Strength and Weaknesses of the study: A strength is that each device was used concomitantly with confirmatory exam utilizing strict validation methods. The study cohort had diverse racial and ethnic mix and a variety of developmental delays. The reliability for these devices giving a result in patients over age 4 years regardless of developmental delay and level of cooperation was fairly good. A weakness is relatively small sample size so subgroup analysis lacked power to address certain differences such as validation in younger students under treatment-naïve conditions. An additional weakness is that the confirmatory examiner was not always blinded to the interpretations of the device screening. The two video games have additional functionality that was not utilized in this validation test. The variety of instrument referral criteria for the video games was far from exhaustive; many other visual functions could have been selected for EyeSwift®, and two different bilateral color tests were not tested on PDI Check. Fourteen of our students had limited validity for their acuity screening due to leaning forward with our study design presumably not requiring a busy school nurse to monitor and warn every process. The eye tracking kept up with all the student fixation behavior and head position, however.
Conclusion
Students as young as Kindergarten-age were able to complete screening with three non-refractive devices from which regressions, Bland Altman Plots and ROC curves demonstrated good but not perfect validity. Residual risk factors despite successful amblyopia therapy in older patients likely reduced apparent performance. Validation that is exclusively refractive should be avoided with these tools that target amblyopia associated with strabismus and visual acuity loss.
Funding Statement
There is no funding to report.
Data Access
https://www.abcd-vision.org/references/EyeSwift-PDI-blinq.pdf.
Disclosure
CAUTION: EyeSwift® is an investigational device, limited by Federal (or United States) law to investigational use.

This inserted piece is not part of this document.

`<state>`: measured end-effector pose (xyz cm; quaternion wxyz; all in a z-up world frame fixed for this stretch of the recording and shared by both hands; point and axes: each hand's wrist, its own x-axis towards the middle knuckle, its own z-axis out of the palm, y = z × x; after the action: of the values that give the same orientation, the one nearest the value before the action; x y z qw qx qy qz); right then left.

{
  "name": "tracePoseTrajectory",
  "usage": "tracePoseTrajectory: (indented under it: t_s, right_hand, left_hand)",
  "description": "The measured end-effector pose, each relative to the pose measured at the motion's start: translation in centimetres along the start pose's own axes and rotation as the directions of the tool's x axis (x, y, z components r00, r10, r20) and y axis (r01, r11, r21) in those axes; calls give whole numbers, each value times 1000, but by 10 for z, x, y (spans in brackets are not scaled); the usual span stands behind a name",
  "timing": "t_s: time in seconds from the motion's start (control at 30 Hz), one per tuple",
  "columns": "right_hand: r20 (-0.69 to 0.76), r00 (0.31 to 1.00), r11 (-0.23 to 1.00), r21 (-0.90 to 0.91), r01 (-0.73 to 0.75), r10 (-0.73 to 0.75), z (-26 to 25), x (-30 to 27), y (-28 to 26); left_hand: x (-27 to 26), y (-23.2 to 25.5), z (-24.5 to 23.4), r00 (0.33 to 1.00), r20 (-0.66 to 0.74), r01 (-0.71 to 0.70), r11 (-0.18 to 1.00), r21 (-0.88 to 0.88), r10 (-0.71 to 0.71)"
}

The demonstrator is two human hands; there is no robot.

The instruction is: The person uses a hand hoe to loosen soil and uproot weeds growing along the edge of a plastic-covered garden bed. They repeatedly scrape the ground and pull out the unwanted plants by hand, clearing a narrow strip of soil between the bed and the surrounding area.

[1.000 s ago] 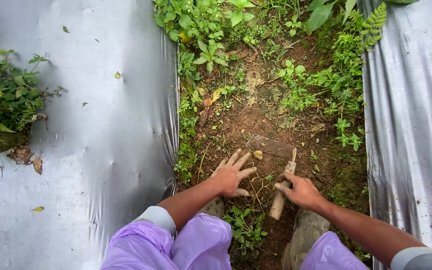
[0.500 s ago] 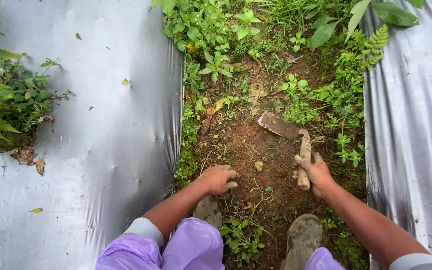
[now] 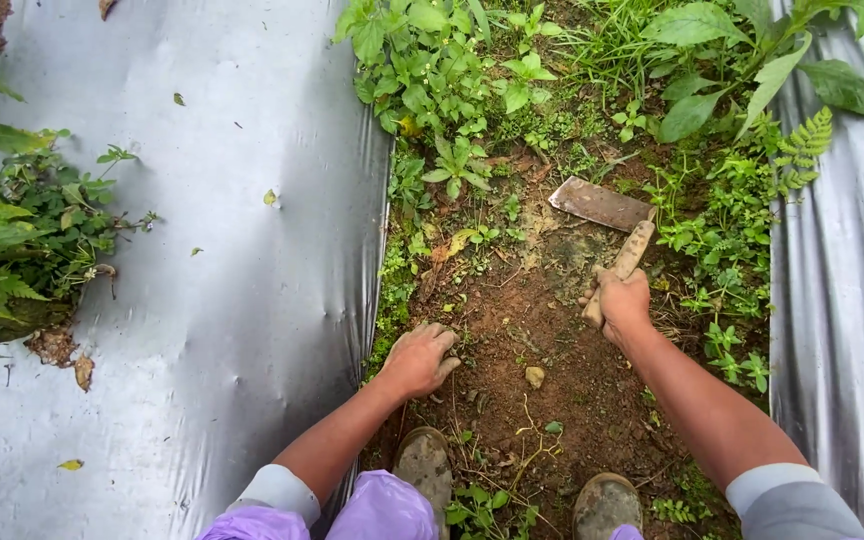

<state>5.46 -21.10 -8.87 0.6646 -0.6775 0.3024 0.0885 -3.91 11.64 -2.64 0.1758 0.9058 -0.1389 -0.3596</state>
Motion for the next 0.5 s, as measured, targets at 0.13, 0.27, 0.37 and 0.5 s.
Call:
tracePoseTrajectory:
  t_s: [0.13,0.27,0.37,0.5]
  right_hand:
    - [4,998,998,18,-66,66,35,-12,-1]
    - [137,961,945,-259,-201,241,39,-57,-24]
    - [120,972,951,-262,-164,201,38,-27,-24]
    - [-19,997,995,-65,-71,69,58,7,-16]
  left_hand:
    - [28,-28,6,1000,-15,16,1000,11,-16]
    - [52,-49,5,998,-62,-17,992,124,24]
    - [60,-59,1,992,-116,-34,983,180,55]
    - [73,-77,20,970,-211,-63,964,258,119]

Dr. Arnold is a board member of PDI Check and Glacier Medical Software. He is a non-paid member of advisory boards for PlusoptiX, GoCheck Kids, Adaptica, iScreen and Nova Sight. He is also an investigator and protocol developer for PEDIG. He coordinates the Alaska Blind Child Discovery which has received discounted vision screen technology from several vendors. The authors report no other conflicts of interest in this work.